WHAT TO DO :: Transcribe exactly everything in the data below from the line containing "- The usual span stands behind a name" down to the line containing "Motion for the", both lines included and nothing further.
▼
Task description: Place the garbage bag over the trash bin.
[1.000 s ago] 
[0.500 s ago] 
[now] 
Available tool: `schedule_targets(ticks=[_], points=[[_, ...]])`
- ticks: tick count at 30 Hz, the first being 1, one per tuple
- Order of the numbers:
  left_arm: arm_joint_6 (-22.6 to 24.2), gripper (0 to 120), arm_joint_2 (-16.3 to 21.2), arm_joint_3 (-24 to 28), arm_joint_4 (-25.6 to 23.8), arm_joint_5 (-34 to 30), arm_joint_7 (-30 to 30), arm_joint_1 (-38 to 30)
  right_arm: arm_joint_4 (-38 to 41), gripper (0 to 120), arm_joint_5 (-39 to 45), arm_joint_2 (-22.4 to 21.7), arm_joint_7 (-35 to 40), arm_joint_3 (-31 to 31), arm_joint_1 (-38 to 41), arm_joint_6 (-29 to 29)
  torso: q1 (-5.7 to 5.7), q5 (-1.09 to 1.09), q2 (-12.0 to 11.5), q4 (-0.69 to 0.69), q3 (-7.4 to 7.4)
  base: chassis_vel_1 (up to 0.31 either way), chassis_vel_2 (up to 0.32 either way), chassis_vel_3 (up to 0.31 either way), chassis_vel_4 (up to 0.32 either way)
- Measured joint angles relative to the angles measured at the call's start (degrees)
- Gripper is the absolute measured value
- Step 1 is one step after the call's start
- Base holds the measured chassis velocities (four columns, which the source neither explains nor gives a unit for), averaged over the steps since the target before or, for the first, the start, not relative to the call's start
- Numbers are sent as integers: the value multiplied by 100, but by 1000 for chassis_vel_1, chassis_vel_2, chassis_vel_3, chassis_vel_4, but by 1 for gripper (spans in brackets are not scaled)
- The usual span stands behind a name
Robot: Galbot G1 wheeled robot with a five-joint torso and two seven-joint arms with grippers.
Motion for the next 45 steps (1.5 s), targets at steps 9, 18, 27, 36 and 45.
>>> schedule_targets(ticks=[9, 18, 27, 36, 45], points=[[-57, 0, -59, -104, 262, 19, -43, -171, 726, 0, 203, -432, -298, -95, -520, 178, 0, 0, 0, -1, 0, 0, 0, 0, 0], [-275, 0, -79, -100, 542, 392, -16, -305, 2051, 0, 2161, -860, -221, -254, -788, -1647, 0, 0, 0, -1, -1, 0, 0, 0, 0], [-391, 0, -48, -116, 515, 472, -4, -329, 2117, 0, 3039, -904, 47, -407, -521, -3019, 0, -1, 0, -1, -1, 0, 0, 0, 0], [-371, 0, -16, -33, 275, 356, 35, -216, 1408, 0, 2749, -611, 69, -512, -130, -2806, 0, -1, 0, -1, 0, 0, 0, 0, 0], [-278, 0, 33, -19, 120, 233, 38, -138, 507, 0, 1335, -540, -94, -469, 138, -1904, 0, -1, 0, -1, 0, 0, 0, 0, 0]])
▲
OUTPUT FOR THIS EXERCISE ::
- The usual span stands behind a name
Robot: Galbot G1 wheeled robot with a five-joint torso and two seven-joint arms with grippers.
Motion for the next 45 steps (1.5 s), targets at steps 9, 18, 27, 36 and 45.

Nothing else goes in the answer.